- _WHAT THE TASK ASKS_
Show each line of the listing in which the word "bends" occurs.

- _DATA_

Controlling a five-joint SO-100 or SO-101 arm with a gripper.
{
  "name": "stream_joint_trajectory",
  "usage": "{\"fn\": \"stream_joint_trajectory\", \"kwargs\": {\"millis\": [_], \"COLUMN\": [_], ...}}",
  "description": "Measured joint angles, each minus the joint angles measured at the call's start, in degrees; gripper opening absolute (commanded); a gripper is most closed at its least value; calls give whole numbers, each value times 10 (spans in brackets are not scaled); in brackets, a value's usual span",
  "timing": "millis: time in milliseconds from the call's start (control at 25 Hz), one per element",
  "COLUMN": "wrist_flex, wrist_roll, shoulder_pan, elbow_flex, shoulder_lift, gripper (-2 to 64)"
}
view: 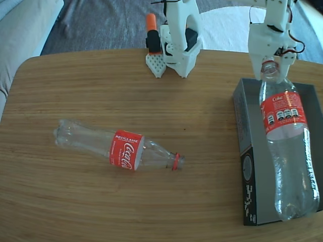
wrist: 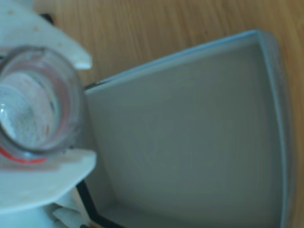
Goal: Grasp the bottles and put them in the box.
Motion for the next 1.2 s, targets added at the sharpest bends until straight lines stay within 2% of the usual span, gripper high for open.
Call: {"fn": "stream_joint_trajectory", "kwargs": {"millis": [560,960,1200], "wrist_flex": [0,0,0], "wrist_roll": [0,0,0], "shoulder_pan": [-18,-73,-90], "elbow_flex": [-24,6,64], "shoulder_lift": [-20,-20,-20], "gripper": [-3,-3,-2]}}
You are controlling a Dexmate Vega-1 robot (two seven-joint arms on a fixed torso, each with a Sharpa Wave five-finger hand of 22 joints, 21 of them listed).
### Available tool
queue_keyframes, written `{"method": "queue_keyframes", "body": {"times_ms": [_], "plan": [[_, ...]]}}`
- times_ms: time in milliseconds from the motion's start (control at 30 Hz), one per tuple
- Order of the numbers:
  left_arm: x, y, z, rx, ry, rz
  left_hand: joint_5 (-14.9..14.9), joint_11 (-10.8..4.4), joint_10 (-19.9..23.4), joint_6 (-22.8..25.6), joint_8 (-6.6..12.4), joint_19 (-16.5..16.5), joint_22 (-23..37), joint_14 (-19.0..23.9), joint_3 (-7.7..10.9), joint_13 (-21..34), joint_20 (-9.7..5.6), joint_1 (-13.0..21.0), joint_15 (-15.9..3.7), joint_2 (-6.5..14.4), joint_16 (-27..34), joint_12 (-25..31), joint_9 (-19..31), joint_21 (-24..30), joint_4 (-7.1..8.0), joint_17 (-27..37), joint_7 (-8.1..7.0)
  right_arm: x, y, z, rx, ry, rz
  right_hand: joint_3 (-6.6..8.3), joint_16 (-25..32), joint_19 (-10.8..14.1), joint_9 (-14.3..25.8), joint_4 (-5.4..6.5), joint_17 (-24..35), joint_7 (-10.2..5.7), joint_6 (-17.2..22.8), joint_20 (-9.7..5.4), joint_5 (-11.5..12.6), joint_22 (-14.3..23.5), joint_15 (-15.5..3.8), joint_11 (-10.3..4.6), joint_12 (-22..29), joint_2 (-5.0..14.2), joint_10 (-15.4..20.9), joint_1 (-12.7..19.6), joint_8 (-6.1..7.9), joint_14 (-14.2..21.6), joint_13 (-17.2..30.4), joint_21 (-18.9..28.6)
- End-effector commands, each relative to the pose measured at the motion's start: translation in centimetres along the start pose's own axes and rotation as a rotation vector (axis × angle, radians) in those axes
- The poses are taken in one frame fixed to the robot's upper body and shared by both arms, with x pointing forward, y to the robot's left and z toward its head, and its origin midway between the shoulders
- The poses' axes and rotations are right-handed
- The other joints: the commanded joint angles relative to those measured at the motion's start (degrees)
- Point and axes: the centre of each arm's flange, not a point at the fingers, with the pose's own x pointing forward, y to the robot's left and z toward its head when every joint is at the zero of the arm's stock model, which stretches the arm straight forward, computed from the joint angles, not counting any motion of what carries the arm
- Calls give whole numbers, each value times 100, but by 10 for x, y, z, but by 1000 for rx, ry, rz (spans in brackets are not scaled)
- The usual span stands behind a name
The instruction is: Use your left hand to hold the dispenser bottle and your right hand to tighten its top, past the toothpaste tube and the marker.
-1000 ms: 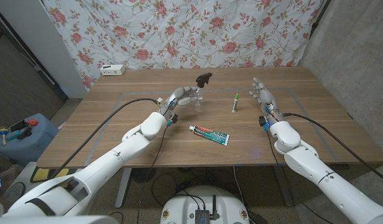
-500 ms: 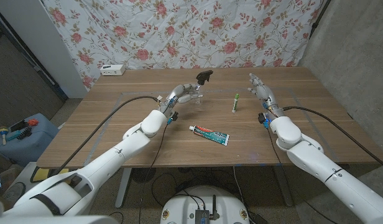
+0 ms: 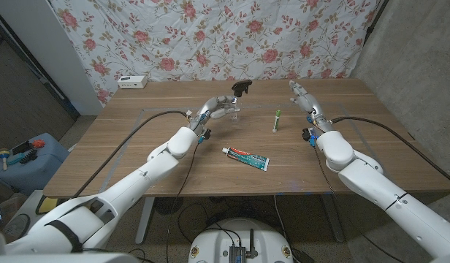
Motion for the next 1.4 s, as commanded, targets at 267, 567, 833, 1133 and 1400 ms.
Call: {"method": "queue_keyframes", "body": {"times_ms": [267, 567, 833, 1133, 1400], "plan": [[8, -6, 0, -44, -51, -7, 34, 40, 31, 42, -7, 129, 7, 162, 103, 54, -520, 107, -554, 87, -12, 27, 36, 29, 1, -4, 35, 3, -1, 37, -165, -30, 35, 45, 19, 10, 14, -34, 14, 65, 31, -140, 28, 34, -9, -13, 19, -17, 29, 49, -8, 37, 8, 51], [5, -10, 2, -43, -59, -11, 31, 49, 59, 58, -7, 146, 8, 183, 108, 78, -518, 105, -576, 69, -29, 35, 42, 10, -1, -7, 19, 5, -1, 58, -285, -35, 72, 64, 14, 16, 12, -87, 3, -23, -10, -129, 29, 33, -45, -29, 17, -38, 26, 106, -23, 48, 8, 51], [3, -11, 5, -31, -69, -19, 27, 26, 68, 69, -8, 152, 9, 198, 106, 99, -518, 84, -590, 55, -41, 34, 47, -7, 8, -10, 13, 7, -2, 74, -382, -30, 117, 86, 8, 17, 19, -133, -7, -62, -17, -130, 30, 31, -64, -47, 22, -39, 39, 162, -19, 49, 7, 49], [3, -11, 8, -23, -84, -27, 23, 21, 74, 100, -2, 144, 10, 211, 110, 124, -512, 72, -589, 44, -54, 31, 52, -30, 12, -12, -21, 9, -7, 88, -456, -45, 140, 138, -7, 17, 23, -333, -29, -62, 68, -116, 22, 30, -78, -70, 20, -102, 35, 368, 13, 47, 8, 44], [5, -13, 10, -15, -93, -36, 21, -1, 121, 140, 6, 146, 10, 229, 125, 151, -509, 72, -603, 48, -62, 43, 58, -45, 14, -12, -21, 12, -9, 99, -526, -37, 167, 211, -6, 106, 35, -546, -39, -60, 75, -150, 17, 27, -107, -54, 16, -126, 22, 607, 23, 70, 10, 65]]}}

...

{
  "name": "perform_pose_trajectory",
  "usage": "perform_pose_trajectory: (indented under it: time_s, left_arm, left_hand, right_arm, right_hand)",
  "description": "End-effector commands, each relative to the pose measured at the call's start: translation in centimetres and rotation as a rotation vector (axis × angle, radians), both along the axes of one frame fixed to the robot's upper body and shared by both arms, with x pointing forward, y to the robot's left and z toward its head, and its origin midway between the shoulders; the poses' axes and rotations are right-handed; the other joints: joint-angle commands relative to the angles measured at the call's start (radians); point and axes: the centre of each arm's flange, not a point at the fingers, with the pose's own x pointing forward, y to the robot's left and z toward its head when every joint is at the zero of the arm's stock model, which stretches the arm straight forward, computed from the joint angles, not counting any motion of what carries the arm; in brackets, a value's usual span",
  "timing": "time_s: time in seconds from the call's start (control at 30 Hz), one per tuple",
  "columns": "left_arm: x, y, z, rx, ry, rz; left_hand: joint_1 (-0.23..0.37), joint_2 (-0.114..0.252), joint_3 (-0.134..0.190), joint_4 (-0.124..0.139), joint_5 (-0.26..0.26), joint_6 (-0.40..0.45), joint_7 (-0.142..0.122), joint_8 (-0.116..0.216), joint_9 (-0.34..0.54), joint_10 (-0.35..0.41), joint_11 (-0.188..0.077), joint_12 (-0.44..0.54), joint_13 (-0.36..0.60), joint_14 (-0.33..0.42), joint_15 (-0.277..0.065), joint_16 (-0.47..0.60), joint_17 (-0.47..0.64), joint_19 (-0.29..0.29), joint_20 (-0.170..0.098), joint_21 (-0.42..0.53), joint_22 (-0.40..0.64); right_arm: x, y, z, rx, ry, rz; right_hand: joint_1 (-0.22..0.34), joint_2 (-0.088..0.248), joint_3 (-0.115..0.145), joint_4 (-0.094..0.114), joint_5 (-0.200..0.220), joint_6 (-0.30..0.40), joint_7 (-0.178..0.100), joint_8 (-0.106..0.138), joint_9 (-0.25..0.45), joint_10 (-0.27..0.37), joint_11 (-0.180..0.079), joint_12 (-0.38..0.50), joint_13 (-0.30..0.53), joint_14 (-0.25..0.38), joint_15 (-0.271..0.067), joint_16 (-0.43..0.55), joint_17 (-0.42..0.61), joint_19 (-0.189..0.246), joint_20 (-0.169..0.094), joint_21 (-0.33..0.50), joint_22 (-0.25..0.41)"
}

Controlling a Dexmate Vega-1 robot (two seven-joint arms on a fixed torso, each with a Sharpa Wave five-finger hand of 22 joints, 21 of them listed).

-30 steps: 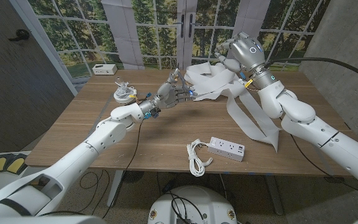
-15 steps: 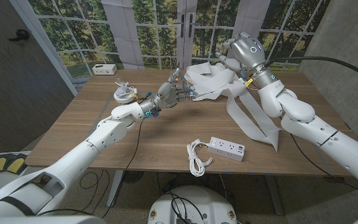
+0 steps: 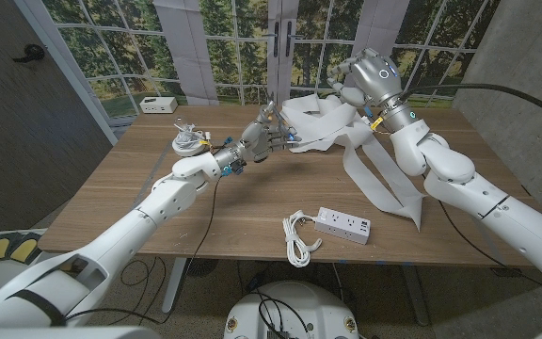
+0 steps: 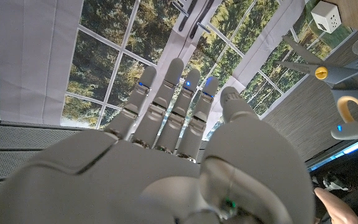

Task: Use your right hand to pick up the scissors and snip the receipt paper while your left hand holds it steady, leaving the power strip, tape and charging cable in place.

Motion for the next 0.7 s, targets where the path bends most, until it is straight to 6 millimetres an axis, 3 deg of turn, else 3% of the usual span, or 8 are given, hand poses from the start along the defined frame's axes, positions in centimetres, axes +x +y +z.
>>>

- _EXERCISE ANSWER_
Motion for the next 1.2 s, targets added at the sharpest bends until straight lines stay within 2% of the usual span, gripper high for open.
Motion for the next 0.7 s, targets where the path bends most, until it is straight to 6 millimetres an axis, 3 deg of turn, else 3% of the usual span, or 8 are given, hand poses from the start along the defined frame's axes, positions in centimetres, axes +x +y +z.

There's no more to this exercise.